Love and Logic says that the child should be the one responsible for their mistakes. A child in public school pays a price if they stay up too late; it was difficult to get that same result at home. And let’s face it, I like to be up late and sleep in myself.
I’ve tried all sorts of schedules and lists in the past and they all eventually fell apart. Yes, I probably had a lot to do with that. The stakes are higher now. So, a schedule was made. I wrote up the younger boys’ plan, then handed it to the older ones so they could make up their own. We now have a strictish starting time every morning, and planned break and playtimes. It doesn’t matter what we’re working on, the clock rules. So if we get to recess and they’re in the middle of something, they’re still allowed to rush outside and enjoy the weather.
Also, we quit at 1:30 every day. Even if they haven’t gotten all their work done, that’s the end of school. I explained that this means they’ll most likely work into the summer, but those summer days will be like the ones we’re having now: relaxed. The boys assure me they’re fine with this plan.
I like this plan. The boys seem to like this plan. The next few months will definitely test whether it was wise or not. Up until now I’ve been working like crazy to keep the boys moving through their schoolwork so as to be done when all their friends are done for the summer. The problem with that is the public schools measure their year based on how many minutes children are in school. I measure the year based on the children completing the work assigned for each subject. There’s no way to compete with the public school’s plan. If they get to the end of their minutes without finishing a book, the year ends anyway.

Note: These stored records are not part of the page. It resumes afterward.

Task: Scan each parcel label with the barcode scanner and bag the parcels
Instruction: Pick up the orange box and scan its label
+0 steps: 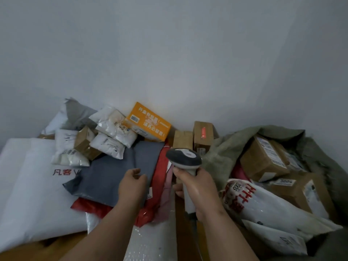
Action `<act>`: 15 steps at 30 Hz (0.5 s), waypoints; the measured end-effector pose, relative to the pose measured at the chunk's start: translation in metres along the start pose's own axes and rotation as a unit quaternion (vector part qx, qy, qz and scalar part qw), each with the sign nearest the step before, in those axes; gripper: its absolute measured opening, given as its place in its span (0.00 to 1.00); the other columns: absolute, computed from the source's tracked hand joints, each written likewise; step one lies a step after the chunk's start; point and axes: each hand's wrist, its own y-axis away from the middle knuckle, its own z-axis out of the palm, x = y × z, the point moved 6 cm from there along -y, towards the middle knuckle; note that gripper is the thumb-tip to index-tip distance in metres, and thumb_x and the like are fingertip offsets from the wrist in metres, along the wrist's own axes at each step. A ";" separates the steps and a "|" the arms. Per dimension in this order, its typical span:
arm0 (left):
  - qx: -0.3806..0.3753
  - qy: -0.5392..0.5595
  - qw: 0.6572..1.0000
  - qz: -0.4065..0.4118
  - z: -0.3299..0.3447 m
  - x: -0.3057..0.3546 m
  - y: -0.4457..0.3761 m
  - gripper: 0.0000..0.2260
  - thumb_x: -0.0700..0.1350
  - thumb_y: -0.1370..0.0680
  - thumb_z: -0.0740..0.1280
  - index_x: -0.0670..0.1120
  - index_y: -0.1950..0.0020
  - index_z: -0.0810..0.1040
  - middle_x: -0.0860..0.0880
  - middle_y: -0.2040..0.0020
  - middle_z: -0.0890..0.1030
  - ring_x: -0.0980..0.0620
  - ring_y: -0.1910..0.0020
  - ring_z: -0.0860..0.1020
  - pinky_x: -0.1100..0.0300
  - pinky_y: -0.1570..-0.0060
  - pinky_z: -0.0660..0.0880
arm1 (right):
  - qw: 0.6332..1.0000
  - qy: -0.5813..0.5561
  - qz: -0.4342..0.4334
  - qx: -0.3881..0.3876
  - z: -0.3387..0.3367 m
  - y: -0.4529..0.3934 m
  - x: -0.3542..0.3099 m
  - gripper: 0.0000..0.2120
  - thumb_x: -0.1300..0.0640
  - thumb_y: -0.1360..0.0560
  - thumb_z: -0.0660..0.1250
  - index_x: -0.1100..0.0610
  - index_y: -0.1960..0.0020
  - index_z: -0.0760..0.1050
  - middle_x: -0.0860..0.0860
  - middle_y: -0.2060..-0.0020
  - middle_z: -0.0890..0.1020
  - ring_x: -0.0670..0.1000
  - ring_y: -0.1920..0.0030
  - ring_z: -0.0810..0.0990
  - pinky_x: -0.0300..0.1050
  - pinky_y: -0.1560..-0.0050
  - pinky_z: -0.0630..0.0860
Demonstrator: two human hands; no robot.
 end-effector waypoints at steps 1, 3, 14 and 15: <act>0.009 -0.017 1.000 0.000 -0.009 -0.004 -0.005 0.17 0.44 0.21 0.66 0.46 0.32 0.74 0.52 0.54 0.77 0.52 0.59 0.77 0.59 0.63 0.70 | 1.000 0.005 0.002 -0.002 0.009 -0.003 0.003 0.07 0.53 0.25 0.74 0.55 0.52 0.82 0.53 0.65 0.86 0.50 0.65 0.86 0.44 0.62 0.82; 0.028 -0.037 0.999 0.005 -0.026 -0.012 -0.014 0.17 0.44 0.21 0.67 0.46 0.32 0.74 0.54 0.56 0.76 0.55 0.61 0.75 0.59 0.64 0.68 | 1.000 0.016 0.005 -0.003 0.026 -0.008 0.009 0.08 0.53 0.25 0.74 0.55 0.49 0.81 0.52 0.66 0.85 0.48 0.66 0.85 0.45 0.61 0.82; 0.054 -0.015 0.998 0.042 -0.069 -0.011 -0.078 0.17 0.43 0.21 0.67 0.46 0.32 0.75 0.56 0.62 0.77 0.61 0.69 0.75 0.69 0.73 0.67 | 0.999 -0.010 -0.006 0.038 0.097 -0.064 -0.011 0.13 0.53 0.25 0.74 0.57 0.43 0.79 0.55 0.60 0.85 0.44 0.69 0.81 0.36 0.73 0.75; 0.048 -0.011 0.997 0.052 -0.069 -0.005 -0.085 0.18 0.44 0.21 0.67 0.48 0.31 0.74 0.56 0.60 0.78 0.61 0.69 0.76 0.68 0.73 0.67 | 0.999 -0.021 -0.015 0.048 0.101 -0.074 -0.018 0.12 0.53 0.26 0.74 0.56 0.45 0.79 0.52 0.62 0.85 0.43 0.70 0.81 0.35 0.73 0.76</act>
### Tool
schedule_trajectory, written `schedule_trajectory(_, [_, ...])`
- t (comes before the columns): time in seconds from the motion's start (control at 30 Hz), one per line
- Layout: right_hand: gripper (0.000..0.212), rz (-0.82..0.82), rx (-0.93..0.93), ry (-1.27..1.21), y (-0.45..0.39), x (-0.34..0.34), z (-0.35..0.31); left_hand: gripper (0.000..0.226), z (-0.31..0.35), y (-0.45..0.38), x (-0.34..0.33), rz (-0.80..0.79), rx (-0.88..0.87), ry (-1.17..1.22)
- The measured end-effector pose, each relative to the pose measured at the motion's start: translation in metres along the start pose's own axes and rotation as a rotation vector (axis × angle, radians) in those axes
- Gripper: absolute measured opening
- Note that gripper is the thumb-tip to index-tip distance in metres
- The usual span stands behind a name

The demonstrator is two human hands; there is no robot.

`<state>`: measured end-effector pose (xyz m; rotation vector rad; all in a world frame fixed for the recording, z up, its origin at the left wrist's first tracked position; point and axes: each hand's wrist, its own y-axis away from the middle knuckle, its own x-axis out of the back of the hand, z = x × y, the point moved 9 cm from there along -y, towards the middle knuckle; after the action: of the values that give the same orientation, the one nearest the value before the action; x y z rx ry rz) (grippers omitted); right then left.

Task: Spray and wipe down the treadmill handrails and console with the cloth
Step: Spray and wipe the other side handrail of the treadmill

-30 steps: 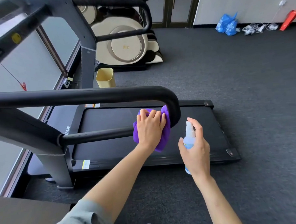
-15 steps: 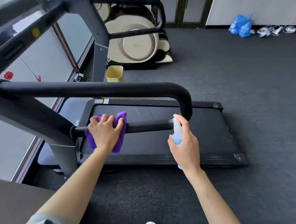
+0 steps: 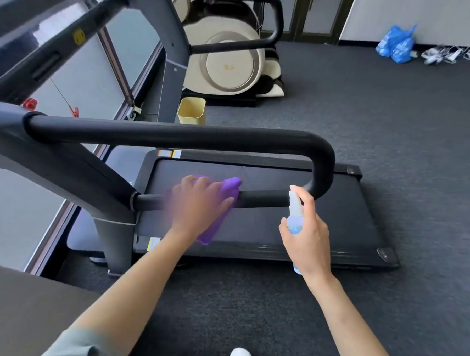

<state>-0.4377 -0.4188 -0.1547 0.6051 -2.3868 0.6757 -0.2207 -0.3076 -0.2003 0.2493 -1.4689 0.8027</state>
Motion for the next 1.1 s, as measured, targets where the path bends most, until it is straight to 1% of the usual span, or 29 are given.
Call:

I think the new schedule balances that out a bit. We’ll see what it feels like in June.
Earnest Parenting: advice for homeschooling parents.
Smart time management and a strict schedule is a key to success if you want to raise a self-reliant person.
Sarah, do you really think that the strictness is important for self-reliance? I’m pondering that one deeply. I think you may be right, but I wonder about making the transition from me controlling the schedule to the boys doing it themselves. If I’m handing over that control to them so that they become independent, then I can’t be strict because I’m not in control. Does that make sense? I’m glad you made the point, it’s giving me a lot to consider!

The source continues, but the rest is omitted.